The follow-up imaging is done at your home location, and you then mail Mayo a CD of the imaging. After they review it, they will call you for the follow-up appointment.
Weirdest thing is that most of the pain was in my shoulders afterward despite that I had five abdominal incisions. Apparently, this is normal because while performing the surgery, they fill your tummy up with gas (CO2, I think). They only way for the gas to dissipate from you body is for it to rise up to your shoulders. They will give you pain meds for this. (I can't take pain meds, so they put some kind of warming device on my shoulders, and when I was back at the hotel recovering, I used ThermaCare.)
I would not go to a general surgeon for this. Here's why... they needed to detach my diaphragm, esophagus, and stomach and move them about two inches lower. They then tack everything down, and then they perform the wrap of the stomach around the base of the esophagus. (If the esophagus is performing correctly, which they figure out via an imaging test called an esophagram prior to the surgery, they will do a 360º wrap of part of the stomach around the base of the esophagus. If the esophagus doesn't, then they perform a 270º wrap of the stomach.

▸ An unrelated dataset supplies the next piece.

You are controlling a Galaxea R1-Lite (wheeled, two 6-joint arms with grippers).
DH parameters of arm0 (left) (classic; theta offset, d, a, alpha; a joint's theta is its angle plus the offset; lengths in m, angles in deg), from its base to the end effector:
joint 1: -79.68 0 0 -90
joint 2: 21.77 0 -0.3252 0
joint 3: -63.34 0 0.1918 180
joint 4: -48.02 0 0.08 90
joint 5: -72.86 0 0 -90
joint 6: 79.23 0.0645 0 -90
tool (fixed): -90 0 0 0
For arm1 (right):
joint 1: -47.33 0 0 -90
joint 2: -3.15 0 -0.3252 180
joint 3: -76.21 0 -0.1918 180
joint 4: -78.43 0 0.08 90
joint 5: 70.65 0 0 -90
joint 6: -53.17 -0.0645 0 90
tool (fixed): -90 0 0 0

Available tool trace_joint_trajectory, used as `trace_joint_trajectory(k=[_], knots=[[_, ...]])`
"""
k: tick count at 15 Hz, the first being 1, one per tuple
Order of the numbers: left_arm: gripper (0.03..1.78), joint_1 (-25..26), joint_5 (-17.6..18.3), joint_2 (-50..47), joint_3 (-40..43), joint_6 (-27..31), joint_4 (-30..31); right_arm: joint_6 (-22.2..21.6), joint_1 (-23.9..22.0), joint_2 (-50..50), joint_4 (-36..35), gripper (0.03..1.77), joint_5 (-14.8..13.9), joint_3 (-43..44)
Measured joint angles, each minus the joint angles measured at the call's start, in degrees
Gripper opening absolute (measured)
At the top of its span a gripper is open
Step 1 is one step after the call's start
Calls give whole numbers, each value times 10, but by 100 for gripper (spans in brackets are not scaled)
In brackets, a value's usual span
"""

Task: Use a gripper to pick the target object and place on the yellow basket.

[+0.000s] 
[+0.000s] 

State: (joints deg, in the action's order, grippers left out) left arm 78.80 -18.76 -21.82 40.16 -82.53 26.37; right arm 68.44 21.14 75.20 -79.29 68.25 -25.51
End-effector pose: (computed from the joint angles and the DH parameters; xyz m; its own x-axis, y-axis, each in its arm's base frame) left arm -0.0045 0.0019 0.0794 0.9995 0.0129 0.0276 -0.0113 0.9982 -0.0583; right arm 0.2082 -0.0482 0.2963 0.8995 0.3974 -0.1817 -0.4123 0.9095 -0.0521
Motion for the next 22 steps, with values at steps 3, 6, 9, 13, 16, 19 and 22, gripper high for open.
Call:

@betterb4 I read above that you had a colonoscopy. What imaging exams have been performed on your GI system to view the area? Has your doctor ordered anything to view the area where you feel (lower esophagus/upper stomach)?
In addition to the foods listed above, I would avoid sugary foods, which I love. It would help me to drink some fat-free milk after dinner. Milk is a base and can help reduce the acid. Prior to my surgery, I would eat dinner by 5:00 p.m. Not ideal, but it did help.
From what I've learned, Nexium was actually never intended to be used long-term; the package insert states the time frames. It's also not good to use Tums long-term. With that said, heartburn and esophageal burn can cause other issues long-term.